Abstract:  Quantum computation has potential to solve problems that are out of reach for today’s classical computers. Many of the proposed applications for quantum computers (QCs), such as those in chemistry, material science, and optimization, are capable of substantial human impact. However, the full promise of quantum will only be realized if better qubits and QCs emerge that are capable of large-scale computation. The roadmap to QC scaling does not only contain a single path but many that run in parallel. In addition to pursuing devices with more qubits, quantum researchers must 1) co-design software that pushes the frontier of existing machines and 2) build models that guide future QC design toward optimized performance. In this talk, I discuss the why, what, and how involved with scaling today’s QCs. First, I motivate the pursuit of quantum computing and introduce fundamental concepts. Next, I present a case study that explores optimized quantum circuit compilation, reducing decoherence via circuit slack. I show how quantum algorithms can adapt to the unique characteristics of today’s QCs through optimized gate scheduling, leading to significant improvements in success during runtime. In the third part of this talk, hardware challenges that restrict the number qubits on-chip are highlighted. With a focus on fixed-frequency transmon QCs, I explore the viability of modular architectures to scale quantum devices, presenting promising results in terms of yield, gate performance, and application-based analysis. Finally, an outlook is given on future directions in QC software and hardware co-design that aim to accelerate progress toward achieving practical quantum machines.
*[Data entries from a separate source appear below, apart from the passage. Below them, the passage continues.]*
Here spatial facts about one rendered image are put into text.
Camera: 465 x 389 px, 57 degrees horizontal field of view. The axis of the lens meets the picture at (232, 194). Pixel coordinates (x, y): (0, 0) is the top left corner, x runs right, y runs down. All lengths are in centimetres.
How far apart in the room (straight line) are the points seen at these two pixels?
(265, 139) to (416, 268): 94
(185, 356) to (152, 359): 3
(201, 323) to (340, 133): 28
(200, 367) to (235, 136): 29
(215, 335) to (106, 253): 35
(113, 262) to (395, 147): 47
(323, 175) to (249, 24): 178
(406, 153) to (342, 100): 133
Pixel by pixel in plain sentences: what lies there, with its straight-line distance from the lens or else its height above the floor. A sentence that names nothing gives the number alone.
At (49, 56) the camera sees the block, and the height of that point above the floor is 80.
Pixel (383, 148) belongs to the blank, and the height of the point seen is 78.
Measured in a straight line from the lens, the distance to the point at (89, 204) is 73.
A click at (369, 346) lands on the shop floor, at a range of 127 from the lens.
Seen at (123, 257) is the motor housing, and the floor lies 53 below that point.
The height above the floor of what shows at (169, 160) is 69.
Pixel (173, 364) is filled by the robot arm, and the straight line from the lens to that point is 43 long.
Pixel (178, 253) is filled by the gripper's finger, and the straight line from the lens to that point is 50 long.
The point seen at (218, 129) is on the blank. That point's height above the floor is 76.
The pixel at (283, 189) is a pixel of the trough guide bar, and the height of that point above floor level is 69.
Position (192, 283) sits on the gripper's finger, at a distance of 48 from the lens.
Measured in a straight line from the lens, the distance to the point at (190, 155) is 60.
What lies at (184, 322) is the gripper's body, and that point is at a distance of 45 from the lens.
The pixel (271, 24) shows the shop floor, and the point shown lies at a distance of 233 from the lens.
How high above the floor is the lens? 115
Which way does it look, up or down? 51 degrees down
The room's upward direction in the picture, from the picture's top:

Bio: Kaitlin is a quantum software manager at Super.tech, a software division of Infleqtion. >From 2020-2022, she was an IBM and Chicago Quantum Exchange Postdoctoral Scholar in the University of Chicago’s Department of Computer Science, advised by Prof. Fred Chong. Kaitlin is a co-author of the 2022 IEEE International Symposium on High-Performance Computer Architecture (HPCA) Best Paper, named a 2021 MIT EECS Rising Star, and the recipient of the 2021 IEEE Computer Society Technical Committee on Multiple Valued Logic (TC-MVL) Kenneth C. Smith Early Career Award in Microelectronics.